Objective. The objective of the study was to determine the knowledge on effects of self-medication by the community in Nandi county Kenya. Design. The study was a descriptive cross-sectional study and Quantitative methods were adopted. Setting. The study was carried out in Nandi County. Nandi County was purposively sampled. The respondents were sampled by stratified random sampling among adult patients attending outpatient department at Mosoriot Sub-County Hospital, Nandi County, Kenya; the researcher divided the population into strata and drew a predetermined number using simple random sampling (n = 248) Analysis.
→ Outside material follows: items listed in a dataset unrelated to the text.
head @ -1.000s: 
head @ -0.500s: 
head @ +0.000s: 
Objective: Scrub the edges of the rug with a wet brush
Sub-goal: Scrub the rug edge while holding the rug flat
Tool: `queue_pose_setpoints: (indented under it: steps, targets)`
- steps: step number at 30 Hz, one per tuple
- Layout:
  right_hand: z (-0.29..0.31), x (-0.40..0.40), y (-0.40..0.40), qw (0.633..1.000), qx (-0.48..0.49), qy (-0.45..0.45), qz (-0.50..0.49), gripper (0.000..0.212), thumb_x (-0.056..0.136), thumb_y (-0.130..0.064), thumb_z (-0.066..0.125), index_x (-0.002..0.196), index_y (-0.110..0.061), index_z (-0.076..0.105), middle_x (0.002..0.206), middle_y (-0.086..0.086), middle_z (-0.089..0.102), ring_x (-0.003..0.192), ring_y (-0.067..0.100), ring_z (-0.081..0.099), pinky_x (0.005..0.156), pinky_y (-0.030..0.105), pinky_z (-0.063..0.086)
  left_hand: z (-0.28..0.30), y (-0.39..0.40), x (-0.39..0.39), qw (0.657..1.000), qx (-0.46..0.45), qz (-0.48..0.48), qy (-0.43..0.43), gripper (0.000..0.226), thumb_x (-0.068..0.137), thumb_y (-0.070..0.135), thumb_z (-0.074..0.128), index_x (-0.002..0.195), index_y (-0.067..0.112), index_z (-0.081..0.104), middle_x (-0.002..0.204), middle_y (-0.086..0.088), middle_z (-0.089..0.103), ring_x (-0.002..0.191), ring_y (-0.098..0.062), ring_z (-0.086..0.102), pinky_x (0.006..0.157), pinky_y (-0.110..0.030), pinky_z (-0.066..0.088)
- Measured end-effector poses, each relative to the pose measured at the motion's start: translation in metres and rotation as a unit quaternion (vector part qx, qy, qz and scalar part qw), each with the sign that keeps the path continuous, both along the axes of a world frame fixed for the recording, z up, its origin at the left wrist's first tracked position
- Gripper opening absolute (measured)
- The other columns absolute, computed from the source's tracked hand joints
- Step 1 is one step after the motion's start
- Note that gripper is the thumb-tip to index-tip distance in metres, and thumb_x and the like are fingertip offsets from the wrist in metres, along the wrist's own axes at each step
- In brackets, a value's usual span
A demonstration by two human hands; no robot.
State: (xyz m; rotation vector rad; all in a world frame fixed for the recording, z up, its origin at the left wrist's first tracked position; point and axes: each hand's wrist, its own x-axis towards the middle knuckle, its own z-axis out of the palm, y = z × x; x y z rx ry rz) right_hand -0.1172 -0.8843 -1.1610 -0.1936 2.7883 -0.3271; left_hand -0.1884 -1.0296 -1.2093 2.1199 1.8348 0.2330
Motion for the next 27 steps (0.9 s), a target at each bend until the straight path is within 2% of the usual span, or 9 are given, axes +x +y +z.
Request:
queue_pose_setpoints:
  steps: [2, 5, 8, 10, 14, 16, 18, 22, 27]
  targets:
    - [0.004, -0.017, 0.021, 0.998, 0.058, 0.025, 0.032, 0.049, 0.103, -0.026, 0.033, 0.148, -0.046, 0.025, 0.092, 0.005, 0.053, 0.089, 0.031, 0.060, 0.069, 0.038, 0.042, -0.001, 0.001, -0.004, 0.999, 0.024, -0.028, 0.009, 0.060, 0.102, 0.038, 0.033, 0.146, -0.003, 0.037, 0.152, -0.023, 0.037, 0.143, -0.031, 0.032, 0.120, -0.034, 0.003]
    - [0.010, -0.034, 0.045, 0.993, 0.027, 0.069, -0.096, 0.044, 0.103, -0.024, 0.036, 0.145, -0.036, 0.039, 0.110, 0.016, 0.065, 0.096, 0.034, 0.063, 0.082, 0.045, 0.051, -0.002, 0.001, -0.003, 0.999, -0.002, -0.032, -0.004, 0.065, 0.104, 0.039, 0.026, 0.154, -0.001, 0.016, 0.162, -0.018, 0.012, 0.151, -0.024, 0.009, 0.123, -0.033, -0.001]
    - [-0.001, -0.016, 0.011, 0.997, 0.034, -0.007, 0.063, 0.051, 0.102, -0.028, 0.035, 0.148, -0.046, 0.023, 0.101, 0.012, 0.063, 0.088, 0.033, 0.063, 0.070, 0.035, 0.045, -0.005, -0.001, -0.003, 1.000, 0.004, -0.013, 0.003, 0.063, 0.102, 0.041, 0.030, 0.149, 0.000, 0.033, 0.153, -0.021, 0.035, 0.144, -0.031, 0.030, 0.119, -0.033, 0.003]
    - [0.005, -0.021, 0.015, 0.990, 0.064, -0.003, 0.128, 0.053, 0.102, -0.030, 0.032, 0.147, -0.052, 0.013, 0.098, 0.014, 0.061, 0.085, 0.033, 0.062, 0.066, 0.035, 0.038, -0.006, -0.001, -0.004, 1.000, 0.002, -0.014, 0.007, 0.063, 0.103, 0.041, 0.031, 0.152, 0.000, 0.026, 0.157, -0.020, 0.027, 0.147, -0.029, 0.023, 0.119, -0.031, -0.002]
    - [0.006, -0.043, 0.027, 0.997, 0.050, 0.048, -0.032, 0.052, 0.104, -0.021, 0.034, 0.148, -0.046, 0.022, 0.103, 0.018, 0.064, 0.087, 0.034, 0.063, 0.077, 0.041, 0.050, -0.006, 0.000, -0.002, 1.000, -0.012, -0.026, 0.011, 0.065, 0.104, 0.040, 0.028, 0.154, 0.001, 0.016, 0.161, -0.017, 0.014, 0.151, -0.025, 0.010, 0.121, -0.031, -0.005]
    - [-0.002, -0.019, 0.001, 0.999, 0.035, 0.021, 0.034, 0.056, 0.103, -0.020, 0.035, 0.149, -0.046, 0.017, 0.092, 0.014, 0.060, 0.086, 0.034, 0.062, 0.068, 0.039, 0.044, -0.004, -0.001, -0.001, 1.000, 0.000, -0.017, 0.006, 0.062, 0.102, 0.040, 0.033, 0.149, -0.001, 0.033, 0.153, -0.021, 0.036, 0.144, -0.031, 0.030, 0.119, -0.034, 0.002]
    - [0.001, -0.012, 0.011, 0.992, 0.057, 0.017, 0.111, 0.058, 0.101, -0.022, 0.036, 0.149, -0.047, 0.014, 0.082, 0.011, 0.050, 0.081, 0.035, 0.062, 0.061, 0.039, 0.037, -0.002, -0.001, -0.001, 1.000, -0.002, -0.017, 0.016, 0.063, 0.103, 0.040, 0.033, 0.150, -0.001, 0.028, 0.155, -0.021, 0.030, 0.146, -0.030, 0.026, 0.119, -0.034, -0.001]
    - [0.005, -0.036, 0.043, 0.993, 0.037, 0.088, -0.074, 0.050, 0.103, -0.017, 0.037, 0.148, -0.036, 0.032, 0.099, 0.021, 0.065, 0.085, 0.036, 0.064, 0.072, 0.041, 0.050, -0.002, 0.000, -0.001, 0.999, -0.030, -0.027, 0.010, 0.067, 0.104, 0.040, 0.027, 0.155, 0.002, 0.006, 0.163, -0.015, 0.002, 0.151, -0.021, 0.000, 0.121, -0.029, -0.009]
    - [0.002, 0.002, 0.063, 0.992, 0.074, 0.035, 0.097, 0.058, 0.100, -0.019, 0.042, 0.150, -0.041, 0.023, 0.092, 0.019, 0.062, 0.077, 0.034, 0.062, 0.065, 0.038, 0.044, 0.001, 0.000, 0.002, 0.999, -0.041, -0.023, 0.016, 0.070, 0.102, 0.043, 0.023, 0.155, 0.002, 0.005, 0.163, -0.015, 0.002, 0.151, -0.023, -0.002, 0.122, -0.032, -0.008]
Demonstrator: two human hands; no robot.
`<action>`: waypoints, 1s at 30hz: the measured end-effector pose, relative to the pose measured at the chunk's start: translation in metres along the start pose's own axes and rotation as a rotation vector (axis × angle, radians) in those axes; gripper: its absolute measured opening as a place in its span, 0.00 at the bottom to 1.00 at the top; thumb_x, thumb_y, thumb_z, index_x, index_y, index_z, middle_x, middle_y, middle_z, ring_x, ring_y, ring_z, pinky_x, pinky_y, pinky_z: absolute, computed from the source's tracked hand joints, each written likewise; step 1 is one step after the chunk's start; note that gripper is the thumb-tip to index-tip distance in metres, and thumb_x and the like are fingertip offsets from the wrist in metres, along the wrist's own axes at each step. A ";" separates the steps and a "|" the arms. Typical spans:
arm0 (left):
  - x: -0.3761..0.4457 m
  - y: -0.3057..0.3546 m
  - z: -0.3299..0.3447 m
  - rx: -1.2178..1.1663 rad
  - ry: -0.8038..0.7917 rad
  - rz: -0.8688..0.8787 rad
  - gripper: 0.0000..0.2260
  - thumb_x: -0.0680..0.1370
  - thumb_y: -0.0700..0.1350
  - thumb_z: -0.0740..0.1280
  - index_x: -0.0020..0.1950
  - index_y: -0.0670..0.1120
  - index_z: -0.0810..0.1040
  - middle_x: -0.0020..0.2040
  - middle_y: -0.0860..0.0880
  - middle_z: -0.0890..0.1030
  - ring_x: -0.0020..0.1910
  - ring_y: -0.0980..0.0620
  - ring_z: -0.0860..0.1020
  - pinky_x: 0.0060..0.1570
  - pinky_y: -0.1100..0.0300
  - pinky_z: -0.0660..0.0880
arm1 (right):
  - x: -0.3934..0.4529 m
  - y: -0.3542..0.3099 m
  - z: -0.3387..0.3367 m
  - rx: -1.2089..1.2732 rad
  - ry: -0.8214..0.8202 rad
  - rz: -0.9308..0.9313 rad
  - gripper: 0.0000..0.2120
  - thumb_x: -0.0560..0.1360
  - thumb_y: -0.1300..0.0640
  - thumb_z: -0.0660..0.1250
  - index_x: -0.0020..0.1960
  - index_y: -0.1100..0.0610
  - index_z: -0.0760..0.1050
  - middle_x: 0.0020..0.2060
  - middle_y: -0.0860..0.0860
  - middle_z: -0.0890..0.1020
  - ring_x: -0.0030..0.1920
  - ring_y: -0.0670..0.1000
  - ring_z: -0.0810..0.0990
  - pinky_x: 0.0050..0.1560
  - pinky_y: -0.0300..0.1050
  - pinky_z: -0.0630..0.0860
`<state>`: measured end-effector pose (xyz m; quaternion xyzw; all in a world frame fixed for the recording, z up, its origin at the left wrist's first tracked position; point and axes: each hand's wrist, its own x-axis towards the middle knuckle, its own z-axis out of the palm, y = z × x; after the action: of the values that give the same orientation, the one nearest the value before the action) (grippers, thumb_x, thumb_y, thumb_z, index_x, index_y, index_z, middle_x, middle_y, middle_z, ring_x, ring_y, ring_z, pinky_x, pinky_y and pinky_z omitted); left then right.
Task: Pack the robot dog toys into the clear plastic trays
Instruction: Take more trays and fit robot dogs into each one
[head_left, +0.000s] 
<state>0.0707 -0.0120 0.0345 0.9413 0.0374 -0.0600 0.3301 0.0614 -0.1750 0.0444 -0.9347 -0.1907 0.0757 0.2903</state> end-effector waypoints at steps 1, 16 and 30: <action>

Data was analyzed through descriptive statistics, chi-square test of independence and logistic regression. Main outcome measures. Knowledge on effects of self-medication Results. 79% (196) said they always use medicine without the doctor?s prescription. 63.3% (157) said that symptomatic diagnosis was a good way to confirm illness. Although 66.1% said they know the effects of using drugs without prescription, results revealed that 75% of the respondents that poor knowledge of the effects of self-medication. Chi square analysis showed that there was no statistically significant relationship between the knowledge on effect of self- medication and gender X2 (1, N=248) =0.22. Logistic regression was done and respondents who were single were 0.4 times more likely (OR=0.42, 95% C.I, 0.06-2.84) to belong to the ?poor knowledge ?group than the ?good knowledge? group compared to the widowed Conclusion. That sensitization of the community/ public on self-medication is important.